4.1. Observational Studies¶
The vast majority of statistics courses begin and end with the premise that correlation is not causation. But they rarely explain why we can not directly assume that correlation is not causation.
Let’s consider a simple example. Imagine you are working as a data scientist for Musicfi, a firm that offers on-demand music streaming services. To keep things simple, let’s assume the firm has two account types: a free account and a premium account. Musicfi’s main measure of customer engagement is the total streaming minutes that measure how many minutes each customer spent on the service per day. As a data scientist, you want to understand your customers, so you decide to perform a simple analysis that compares the total streaming minutes across the two account types. To put this in causal terms:
Our treatment is having a premium account
Our control is having a free account
Our outcome is total streaming minutes
Suppose we have a random sample of 500 customers, stored in a data frame called musicfi
:
head(musicfi)
Age | AccountType | StreamingMinutes |
---|---|---|
33 | Premium | 63 |
38 | Premium | 61 |
24 | Free | 82 |
28 | Premium | 72 |
61 | Premium | 38 |
33 | Free | 71 |
First, let’s create a side-by-side boxplot that compares the StreamingMinutes
of free and premium customers:
boxplot(musicfi$StreamingMinutes ~ musicfi$AccountType,
ylab = "Streaming Minutes", xlab = "Treatment")
From the figure, we can see that the customers with premium accounts had lower total streaming minutes than customers with free accounts! The average in the premium group was 71 minutes compared to 80 minutes in the free group, meaning that (on average) customers with a premium account listened to less music! We can use a t-test to check if this observed difference is statistically significant:
t.test(musicfi$StreamingMinutes ~ musicfi$AccountType)
Welch Two Sample t-test
data: musicfi$StreamingMinutes by musicfi$AccountType
t = 11.774, df = 444.24, p-value < 2.2e-16
alternative hypothesis: true difference in means is not equal to 0
95 percent confidence interval:
7.52599 10.54174
sample estimates:
mean in group Free mean in group Premium
80.42205 71.38819
Suppose we take the above results at face value. In that case, we might incorrectly conclude that having a premium account reduces customer engagement.
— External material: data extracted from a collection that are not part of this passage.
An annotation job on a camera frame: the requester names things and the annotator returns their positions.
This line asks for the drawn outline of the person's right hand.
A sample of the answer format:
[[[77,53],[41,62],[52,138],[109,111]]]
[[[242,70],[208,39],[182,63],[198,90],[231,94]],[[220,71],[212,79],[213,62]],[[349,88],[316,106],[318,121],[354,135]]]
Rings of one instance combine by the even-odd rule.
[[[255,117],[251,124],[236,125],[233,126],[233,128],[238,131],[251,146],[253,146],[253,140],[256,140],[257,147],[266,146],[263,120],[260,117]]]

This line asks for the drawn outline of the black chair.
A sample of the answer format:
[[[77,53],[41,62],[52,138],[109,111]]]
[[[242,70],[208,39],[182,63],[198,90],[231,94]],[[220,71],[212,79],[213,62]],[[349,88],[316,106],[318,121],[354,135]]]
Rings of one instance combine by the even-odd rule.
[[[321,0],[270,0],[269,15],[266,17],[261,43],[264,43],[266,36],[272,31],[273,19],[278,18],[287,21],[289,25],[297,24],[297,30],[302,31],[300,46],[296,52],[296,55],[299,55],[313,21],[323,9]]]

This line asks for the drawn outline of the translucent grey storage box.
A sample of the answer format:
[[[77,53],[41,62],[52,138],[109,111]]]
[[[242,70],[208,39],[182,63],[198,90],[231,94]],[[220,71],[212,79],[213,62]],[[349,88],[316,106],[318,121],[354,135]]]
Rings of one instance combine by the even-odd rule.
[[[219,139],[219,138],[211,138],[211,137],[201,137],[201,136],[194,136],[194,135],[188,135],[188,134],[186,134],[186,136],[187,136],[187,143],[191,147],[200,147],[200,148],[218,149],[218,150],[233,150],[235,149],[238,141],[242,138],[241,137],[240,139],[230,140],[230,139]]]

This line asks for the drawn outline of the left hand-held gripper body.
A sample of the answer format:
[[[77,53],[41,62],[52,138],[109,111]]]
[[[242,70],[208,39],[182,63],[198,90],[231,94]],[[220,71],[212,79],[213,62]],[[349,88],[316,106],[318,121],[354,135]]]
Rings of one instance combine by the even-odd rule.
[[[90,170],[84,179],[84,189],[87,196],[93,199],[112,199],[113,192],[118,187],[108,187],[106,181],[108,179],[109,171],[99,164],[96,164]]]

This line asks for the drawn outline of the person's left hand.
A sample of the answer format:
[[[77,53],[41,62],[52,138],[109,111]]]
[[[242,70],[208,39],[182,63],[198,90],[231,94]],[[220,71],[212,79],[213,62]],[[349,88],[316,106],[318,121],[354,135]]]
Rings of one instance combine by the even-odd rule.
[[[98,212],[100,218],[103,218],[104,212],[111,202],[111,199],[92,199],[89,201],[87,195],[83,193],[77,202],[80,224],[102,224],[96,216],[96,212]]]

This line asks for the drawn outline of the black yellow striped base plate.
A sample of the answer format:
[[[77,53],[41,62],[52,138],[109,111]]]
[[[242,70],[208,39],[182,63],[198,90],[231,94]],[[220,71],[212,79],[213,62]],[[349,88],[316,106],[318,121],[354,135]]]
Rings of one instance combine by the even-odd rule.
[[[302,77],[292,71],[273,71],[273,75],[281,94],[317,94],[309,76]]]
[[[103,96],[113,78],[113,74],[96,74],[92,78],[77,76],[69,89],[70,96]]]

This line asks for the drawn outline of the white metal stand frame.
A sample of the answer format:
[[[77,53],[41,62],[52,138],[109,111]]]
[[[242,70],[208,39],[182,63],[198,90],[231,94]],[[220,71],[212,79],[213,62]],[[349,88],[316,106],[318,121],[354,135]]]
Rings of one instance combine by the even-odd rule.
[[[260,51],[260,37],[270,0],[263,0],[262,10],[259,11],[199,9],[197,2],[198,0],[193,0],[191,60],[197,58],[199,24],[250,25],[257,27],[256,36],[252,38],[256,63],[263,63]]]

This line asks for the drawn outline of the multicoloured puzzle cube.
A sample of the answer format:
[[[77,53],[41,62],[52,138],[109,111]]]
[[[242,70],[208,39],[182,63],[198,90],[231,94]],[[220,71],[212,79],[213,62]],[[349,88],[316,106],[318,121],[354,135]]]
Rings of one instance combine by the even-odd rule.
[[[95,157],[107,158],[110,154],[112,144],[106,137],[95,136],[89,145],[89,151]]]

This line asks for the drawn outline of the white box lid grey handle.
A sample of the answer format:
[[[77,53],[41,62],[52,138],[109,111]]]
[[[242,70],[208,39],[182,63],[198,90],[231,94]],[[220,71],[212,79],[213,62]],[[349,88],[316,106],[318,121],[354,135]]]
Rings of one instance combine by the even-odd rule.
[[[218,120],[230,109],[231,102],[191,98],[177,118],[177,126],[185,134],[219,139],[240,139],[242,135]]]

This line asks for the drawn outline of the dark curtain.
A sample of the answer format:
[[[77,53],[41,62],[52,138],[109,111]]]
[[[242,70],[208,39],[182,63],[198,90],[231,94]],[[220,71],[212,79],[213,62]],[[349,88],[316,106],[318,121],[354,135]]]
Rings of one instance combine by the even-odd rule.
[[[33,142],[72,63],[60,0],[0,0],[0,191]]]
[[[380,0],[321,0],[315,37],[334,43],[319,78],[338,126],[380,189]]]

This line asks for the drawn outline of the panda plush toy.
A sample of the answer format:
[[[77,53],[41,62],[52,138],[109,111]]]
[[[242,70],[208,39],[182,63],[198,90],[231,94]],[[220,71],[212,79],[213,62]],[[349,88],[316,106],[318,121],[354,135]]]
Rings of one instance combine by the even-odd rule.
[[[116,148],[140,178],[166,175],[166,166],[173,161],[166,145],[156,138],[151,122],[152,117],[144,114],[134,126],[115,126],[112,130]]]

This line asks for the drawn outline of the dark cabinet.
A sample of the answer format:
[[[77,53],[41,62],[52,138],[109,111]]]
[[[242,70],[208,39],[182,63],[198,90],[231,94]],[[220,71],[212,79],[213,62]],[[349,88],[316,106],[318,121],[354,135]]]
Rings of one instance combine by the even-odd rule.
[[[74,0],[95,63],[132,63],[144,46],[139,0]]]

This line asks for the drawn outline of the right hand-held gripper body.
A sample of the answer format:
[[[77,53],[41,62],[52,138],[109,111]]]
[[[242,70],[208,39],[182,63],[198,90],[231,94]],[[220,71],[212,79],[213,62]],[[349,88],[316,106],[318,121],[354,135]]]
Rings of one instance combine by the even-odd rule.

But this seems unlikely! Our general understanding suggests that buying a premium account should have the opposite effect. So what’s going on? Well, we are likely falling victim to what is often called selection bias. Selection bias occurs when the treatment group is systematically different from the control group before the treatment has occurred, making it hard to disentangle differences due to the treatment from those due to the systematic difference between the two groups.
Mathematically, we can model selection bias as a third variable—often called a confounding variable—associated with both a unit’s propensity to receive the treatment and that unit’s outcome. In our Musicfi example, this variable could be the age of the customer: younger customers tend to listen to more music and are less likely to purchase a premium account. Therefore, the age variable is a confounding variable as it limits our ability to draw causal inferences.
To see this, we can compare how age is related to total streaming minutes and the account type. First, let’s create a scatter plot of age and streaming minutes:
plot(musicfi$Age, musicfi$StreamingMinutes)
If we wanted to adjust for the age variable (assuming it is observed), we could run a linear regression with both AccountType
and Age
as independent variables:
summary(lm(StreamingMinutes ~ AccountType + Age, data=musicfi))
Call:
lm(formula = StreamingMinutes ~ AccountType + Age, data = musicfi)
Residuals:
Min 1Q Median 3Q Max
-9.1032 -2.2259 0.0901 2.0055 8.6514
Coefficients:
Estimate Std. Error t value Pr(>|t|)
(Intercept) 100.57573 0.41028 245.138 < 2e-16 ***
AccountTypePremium 1.51568 0.33928 4.467 9.82e-06 ***
Age -1.06136 0.01904 -55.736 < 2e-16 ***
---
Signif. codes: 0 '***' 0.001 '**' 0.01 '*' 0.05 '.' 0.1 ' ' 1
Residual standard error: 3.144 on 497 degrees of freedom
Multiple R-squared: 0.8927, Adjusted R-squared: 0.8923
F-statistic: 2068 on 2 and 497 DF, p-value: < 2.2e-16
From this output, we see that the coefficient on AccountType
is positive! This means that after controlling for age, premium users actually listen to more music, on average. Including Age
in the regression removes its confounding effect on the relationship between AccountType
and StreamingMinutes
.
However, even after controlling for age, can we be confident in interpreting this as a causal outcome? The answer is still most likely no. That is because there may exist more confounding variables that are not a part of our data set; these are known as unobserved confounders. Even if there were no unobserved confounders, there are much more robust methods for analyzing observational studies than linear regression.